If you get out of order, and unexpected results, you can 'Restart Kernel' from the SageMaker studio Kernel menu. 

# Step 1: Setup notebook and boto3 clients

In this step, we will import some necessary libraries that will be used throughout this notebook. 
To use Amazon Bedrock Data Automation (BDA) with boto3, you'll need to ensure you have the latest version of the AWS SDK for Python (boto3) installed. Version Boto3 1.35.96 of later is required. 

Note: At time of Public Preview launch, BDA is available in us-west-2 only. 

In [1]:
!pip install --upgrade boto3 pypdfium2



In [2]:
import boto3, json
from time import sleep
from IPython.display import JSON, IFrame, display
import sagemaker

print(boto3.__version__)

region_name = "us-west-2" # can be removed ones BDA is GA and available in other regions.

s3 = boto3.client('s3', region_name=region_name)
client = boto3.client('bedrock-data-automation', region_name=region_name)
run_client = boto3.client('bedrock-data-automation-runtime', region_name=region_name)

sagemaker.config INFO - Not applying SDK defaults from location: /etc/xdg/sagemaker/config.yaml
sagemaker.config INFO - Not applying SDK defaults from location: /home/sagemaker-user/.config/sagemaker/config.yaml
1.35.99


We will give a unique name to our project and blueprint

In [3]:
project_name = 'my-bda-lending-workbook-v1'
blueprint_name = 'my-insurance-blueprint-v1'
bucket_name = sagemaker.Session().default_bucket()
print(f"Bucket_name: {bucket_name}")


Bucket_name: sagemaker-us-west-2-762233765926


# Step 2: Process a simple PDF file using the standard output



In this step, we will process a W2 Tax form using BDA Standard Output.

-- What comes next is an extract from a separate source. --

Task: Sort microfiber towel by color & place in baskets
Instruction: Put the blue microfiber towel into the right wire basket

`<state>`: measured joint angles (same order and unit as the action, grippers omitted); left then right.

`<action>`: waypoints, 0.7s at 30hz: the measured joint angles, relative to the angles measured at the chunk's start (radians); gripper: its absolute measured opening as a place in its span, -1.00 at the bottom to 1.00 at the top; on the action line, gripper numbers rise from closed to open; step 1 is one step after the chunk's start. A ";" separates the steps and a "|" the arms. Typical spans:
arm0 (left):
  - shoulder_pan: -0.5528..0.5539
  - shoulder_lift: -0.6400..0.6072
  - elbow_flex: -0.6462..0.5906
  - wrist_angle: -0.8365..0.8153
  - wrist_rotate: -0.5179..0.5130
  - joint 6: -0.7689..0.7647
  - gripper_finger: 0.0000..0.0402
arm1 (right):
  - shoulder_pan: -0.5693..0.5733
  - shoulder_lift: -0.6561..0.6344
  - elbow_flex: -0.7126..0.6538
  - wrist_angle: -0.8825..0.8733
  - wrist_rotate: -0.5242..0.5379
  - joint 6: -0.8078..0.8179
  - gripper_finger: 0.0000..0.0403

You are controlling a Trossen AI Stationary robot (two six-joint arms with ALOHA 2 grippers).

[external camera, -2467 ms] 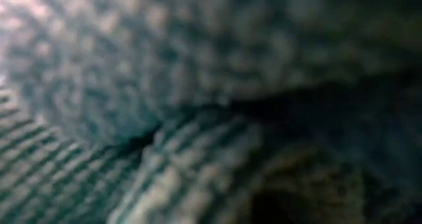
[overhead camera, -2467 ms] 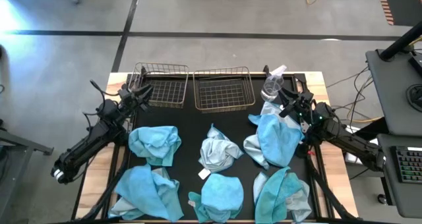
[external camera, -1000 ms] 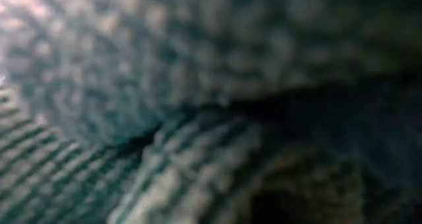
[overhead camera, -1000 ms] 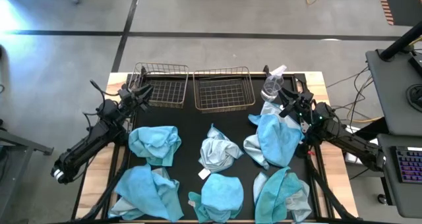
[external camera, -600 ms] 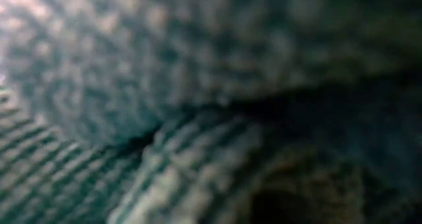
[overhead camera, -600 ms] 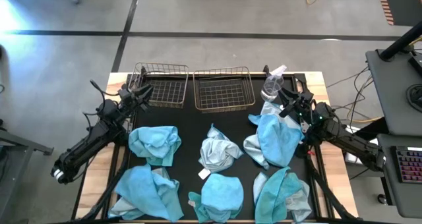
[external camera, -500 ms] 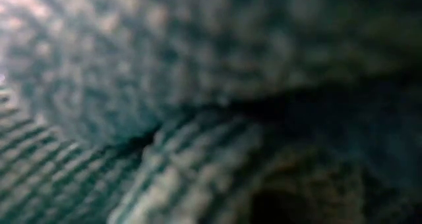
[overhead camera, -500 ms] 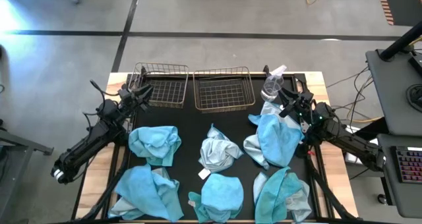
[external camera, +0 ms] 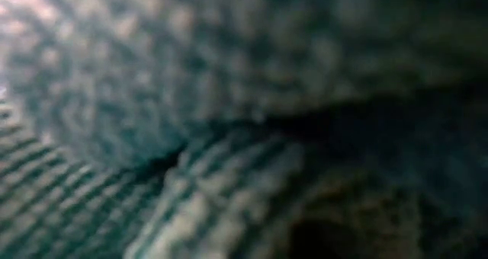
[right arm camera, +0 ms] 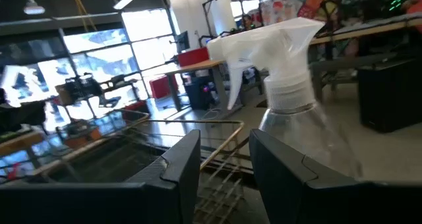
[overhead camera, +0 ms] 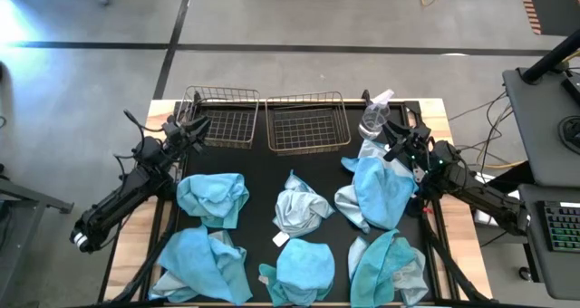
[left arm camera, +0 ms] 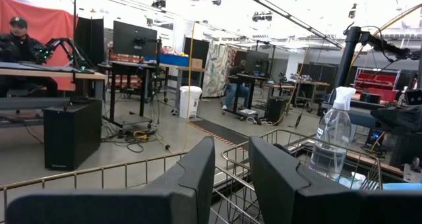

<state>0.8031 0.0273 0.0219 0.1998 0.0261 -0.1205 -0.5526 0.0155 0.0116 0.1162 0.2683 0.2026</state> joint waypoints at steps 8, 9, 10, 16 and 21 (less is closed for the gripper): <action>0.000 0.000 0.000 0.000 0.000 0.000 -0.61 | 0.000 0.000 0.000 0.000 0.055 -0.043 -0.38; 0.000 0.000 0.000 0.000 0.000 0.000 -0.61 | 0.000 0.000 0.000 0.000 0.055 -0.041 -0.38; 0.000 0.000 0.000 0.000 0.000 0.000 -0.61 | 0.000 0.000 0.000 0.000 0.055 -0.038 -0.38; 0.000 0.000 0.000 0.000 0.000 0.000 -0.61 | 0.000 0.000 0.000 0.000 0.055 -0.038 -0.38; 0.000 0.000 0.000 0.000 0.000 0.000 -0.61 | 0.000 0.000 0.000 0.000 0.055 -0.018 -0.38</action>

Standard output is the default way of interacting with Amazon Bedrock Data Automation (BDA). If you pass a document to the BDA API with no established blueprint or project it returns the default standard output for that file type. 

https://docs.aws.amazon.com/bedrock/latest/userguide/bda-standard-output.html

Standard Output has three levels of granularity. We will use the default. 

1. Element level granularity (default) – This provides the text of the document in the output format of your choice, separated into different elements. These elements, such as figures, tables, or paragraphs. These are returned in logical reading order based off the structure of the document.

2. Page level granularity – This is enabled by default. Page level granularity provides each page of the document in the text output format of your choice.

3. Word level granularity – Provides information about individual words without using broader context analysis. Provides you with each word and its location on the page.



In [4]:
# Upload a W2 Form

file_name = 'documents/homeowner_insurance_application_sample.pdf'
object_name = f'data_automation/input/{file_name}'
output_name = 'data_automation/output'
s3.upload_file(file_name, bucket_name, object_name)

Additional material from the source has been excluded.